Variant of Hayden, from Old English 'heg' (hay) and 'dun' (hill), meaning hay hill.
Haydon is a variant spelling of Hayden, a name of Old English origin derived from the elements heg (hay) and dun (hill or valley), yielding the topographic meaning "hay hill" or "hay valley" — a pastoral image of English countryside at harvest time. The name originated as a place name and then a surname before migrating into given-name use, following the well-worn path of English locative names. It was carried by Benjamin Robert Haydon, the early nineteenth-century British painter and diarist whose turbulent life and intense friendship with Keats and Wordsworth placed him at the center of the Romantic movement, even as his career ended in tragedy.

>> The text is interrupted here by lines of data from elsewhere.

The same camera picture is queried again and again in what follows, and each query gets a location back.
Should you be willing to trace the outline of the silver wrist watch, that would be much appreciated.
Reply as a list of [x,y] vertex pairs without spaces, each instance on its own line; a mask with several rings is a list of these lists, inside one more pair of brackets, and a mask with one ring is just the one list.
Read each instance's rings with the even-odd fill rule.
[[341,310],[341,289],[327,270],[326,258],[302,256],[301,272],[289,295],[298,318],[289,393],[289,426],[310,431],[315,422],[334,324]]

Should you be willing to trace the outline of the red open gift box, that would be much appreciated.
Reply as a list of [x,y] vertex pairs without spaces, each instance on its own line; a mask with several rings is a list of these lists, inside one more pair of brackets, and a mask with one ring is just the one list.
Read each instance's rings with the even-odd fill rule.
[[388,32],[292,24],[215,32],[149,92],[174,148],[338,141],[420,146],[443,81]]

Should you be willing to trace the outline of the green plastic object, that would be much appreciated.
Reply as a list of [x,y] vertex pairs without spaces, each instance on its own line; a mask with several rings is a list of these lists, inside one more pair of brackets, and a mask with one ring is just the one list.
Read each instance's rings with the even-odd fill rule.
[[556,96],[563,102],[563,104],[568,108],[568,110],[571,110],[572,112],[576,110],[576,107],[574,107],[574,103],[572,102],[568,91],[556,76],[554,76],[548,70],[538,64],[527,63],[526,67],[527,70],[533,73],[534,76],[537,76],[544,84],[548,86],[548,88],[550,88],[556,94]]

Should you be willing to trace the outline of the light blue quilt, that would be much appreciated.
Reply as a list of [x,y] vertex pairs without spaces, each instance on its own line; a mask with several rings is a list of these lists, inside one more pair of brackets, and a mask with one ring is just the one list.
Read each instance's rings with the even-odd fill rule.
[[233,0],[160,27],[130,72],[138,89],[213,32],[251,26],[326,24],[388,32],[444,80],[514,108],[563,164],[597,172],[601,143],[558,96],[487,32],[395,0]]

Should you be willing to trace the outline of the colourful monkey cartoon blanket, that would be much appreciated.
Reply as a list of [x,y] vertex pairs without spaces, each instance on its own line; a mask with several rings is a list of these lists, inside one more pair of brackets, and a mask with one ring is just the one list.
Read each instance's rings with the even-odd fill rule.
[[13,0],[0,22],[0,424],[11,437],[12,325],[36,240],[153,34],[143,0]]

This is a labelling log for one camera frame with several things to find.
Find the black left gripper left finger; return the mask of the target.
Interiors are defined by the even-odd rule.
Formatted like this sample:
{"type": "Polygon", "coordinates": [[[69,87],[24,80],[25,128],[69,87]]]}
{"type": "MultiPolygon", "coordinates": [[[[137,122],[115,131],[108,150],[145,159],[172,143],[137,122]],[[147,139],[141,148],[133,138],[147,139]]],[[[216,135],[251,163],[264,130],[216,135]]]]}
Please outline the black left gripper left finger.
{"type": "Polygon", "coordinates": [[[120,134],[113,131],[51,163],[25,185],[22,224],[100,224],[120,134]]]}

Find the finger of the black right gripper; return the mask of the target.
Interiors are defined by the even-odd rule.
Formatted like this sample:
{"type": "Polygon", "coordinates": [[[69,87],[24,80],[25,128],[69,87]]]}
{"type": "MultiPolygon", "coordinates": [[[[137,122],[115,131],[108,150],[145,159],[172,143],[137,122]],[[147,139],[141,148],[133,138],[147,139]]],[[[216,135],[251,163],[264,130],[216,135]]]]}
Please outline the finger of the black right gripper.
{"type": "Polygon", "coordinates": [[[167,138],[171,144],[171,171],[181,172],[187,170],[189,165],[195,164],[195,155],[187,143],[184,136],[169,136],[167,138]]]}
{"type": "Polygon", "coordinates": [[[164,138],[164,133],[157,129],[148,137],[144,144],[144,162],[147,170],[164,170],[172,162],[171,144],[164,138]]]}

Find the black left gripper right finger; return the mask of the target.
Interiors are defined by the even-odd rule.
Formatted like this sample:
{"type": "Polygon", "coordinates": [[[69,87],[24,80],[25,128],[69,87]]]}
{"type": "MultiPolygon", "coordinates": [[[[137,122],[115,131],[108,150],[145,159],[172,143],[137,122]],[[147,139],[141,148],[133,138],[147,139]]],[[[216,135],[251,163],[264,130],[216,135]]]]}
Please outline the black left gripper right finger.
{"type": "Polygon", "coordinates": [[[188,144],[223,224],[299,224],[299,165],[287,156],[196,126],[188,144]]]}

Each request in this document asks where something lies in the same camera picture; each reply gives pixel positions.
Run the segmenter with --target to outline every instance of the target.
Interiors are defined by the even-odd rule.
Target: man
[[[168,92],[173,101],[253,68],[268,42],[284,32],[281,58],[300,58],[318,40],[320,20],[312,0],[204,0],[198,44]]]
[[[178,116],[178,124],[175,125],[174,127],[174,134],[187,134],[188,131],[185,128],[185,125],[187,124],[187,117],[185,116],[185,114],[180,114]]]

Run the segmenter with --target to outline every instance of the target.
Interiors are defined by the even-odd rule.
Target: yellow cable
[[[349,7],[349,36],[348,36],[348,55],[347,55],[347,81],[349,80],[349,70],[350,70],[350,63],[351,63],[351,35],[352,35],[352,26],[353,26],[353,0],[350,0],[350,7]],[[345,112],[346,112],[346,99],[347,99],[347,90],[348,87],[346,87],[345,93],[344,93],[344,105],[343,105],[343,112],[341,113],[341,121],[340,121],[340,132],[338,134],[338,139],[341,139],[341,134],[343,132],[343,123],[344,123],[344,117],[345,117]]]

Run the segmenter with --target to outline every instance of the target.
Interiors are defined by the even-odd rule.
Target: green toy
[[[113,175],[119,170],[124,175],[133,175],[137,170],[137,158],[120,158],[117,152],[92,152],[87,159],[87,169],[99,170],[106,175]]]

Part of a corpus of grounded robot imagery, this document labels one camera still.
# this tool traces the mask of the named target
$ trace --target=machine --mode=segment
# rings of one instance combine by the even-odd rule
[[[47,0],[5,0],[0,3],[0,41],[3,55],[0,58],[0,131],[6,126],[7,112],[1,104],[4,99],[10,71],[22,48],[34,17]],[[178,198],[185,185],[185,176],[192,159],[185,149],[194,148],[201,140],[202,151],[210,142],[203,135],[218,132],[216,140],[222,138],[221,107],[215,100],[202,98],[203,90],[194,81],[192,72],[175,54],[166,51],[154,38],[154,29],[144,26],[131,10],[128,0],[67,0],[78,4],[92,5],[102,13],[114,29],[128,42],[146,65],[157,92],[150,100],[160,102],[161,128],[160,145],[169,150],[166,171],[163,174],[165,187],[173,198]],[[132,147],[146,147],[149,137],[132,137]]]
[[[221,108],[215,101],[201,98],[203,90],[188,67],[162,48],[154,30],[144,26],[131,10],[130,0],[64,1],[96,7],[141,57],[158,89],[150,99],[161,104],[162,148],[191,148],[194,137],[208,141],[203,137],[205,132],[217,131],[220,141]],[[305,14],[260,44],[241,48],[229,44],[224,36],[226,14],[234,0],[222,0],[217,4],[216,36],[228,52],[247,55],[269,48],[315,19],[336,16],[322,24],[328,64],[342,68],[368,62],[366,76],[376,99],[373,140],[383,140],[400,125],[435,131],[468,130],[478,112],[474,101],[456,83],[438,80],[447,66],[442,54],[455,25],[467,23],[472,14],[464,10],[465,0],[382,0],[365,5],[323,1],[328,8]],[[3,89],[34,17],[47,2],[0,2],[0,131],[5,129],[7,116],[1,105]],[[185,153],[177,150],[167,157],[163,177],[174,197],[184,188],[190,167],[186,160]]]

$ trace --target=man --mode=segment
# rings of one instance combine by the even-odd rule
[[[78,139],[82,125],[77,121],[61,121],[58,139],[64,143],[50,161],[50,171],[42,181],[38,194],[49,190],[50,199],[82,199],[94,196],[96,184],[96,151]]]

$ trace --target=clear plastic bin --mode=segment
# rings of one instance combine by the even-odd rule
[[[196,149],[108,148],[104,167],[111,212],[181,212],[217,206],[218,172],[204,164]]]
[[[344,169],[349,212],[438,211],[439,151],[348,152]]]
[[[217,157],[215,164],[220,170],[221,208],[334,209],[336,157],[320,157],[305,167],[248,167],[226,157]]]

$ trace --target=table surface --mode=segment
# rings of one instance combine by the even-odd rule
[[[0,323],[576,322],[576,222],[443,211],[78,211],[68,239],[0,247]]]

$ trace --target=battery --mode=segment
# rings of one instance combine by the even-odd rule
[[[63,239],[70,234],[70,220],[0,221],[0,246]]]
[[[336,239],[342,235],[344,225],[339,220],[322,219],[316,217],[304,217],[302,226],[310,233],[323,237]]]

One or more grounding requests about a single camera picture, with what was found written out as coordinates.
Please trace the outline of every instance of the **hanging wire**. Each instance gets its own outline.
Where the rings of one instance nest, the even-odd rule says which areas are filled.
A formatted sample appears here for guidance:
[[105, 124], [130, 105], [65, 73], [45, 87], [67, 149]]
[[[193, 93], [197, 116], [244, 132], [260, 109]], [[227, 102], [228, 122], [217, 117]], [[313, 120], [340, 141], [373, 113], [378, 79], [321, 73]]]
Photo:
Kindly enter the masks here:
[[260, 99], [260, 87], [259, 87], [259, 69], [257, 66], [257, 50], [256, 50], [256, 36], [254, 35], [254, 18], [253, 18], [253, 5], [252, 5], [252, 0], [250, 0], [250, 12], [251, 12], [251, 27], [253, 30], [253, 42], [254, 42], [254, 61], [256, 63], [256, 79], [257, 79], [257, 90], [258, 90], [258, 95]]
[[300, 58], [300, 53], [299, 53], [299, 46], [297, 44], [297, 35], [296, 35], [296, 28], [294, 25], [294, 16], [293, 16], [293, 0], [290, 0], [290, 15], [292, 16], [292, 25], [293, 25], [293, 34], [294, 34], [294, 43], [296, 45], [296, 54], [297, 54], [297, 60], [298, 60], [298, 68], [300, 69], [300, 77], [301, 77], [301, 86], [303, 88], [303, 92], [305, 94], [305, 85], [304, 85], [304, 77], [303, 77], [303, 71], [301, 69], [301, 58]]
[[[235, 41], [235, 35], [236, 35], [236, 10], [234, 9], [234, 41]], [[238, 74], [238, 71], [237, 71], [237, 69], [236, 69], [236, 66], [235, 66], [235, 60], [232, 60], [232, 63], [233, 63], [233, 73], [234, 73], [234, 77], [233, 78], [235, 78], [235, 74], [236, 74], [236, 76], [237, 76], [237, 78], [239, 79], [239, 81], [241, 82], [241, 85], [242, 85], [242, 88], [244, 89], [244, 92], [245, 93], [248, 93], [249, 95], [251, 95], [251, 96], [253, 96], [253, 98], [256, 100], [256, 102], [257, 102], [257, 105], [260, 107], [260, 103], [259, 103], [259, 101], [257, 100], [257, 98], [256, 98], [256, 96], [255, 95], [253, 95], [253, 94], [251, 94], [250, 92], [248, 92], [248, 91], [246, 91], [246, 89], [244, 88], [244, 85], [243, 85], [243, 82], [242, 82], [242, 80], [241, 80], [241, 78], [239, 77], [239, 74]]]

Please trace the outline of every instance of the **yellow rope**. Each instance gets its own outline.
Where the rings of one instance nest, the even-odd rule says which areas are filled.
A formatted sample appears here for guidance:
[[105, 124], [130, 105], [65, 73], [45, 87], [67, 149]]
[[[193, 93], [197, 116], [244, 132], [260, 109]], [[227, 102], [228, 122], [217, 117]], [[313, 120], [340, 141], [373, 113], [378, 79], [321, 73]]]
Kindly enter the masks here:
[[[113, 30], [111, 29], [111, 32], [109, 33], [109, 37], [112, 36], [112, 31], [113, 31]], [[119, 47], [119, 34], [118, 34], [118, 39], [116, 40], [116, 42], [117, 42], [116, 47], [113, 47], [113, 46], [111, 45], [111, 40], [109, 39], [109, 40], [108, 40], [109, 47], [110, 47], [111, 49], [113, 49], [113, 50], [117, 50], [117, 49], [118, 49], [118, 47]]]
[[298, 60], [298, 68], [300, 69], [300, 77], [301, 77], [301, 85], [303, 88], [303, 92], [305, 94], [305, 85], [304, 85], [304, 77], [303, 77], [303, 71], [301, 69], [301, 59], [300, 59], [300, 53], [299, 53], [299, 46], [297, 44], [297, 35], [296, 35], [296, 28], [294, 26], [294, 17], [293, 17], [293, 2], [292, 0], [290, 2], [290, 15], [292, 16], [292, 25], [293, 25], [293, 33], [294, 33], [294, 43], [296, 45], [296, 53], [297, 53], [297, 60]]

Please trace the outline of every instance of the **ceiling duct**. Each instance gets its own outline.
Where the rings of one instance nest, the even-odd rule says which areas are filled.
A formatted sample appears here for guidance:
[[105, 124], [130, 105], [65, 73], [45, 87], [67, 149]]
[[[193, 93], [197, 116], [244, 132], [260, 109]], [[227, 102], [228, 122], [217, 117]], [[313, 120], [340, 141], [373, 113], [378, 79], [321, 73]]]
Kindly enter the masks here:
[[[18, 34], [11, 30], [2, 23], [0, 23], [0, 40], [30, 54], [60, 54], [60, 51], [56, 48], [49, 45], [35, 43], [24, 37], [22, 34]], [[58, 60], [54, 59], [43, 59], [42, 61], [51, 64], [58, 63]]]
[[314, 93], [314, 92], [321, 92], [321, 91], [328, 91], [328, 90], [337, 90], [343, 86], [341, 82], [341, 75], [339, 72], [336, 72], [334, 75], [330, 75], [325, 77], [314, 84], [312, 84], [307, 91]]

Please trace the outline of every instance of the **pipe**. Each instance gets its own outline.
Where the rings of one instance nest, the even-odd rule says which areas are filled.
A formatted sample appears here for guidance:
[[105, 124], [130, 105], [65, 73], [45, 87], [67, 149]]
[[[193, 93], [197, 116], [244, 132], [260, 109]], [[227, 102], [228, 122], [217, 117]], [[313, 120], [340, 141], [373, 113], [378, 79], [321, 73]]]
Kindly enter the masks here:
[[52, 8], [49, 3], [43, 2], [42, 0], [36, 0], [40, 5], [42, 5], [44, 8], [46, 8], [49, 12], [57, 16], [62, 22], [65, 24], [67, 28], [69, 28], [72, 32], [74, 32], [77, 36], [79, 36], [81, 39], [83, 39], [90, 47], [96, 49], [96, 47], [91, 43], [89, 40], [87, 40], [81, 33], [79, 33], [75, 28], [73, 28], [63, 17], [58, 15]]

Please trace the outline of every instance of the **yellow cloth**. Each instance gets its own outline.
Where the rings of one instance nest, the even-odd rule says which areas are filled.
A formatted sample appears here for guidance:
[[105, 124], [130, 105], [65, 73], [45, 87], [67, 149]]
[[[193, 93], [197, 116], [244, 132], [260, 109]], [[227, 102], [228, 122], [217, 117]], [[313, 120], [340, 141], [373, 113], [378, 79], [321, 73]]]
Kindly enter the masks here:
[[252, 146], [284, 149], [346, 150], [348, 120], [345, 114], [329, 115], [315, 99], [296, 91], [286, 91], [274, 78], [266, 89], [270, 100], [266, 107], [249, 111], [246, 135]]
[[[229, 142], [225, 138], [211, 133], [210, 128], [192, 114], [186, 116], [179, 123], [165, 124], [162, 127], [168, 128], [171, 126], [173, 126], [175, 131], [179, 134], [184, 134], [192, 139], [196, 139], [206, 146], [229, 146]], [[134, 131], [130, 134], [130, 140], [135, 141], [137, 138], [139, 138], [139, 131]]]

The spelling Haydon distinguishes the name from the more common Hayden and also echoes the surname of Franz Joseph Haydn, the Austrian composer whose revolutionary contributions to symphonic and chamber music defined the Classical era. Though the composer's name was spelled differently, the phonetic connection lends Haydon a subtle musical resonance in the minds of listeners. The name became a popular given name in English-speaking countries during the late twentieth and early twenty-first centuries, riding the broader wave of surname-style names for boys.
Haydon carries an easy, outdoorsy energy — it sounds like open fields and honest work — while the -on ending gives it a contemporary finish that feels right at home in the current decade. It is strong without being hard, familiar without being generic, and its English agricultural roots ground it in a long, unpretentious history.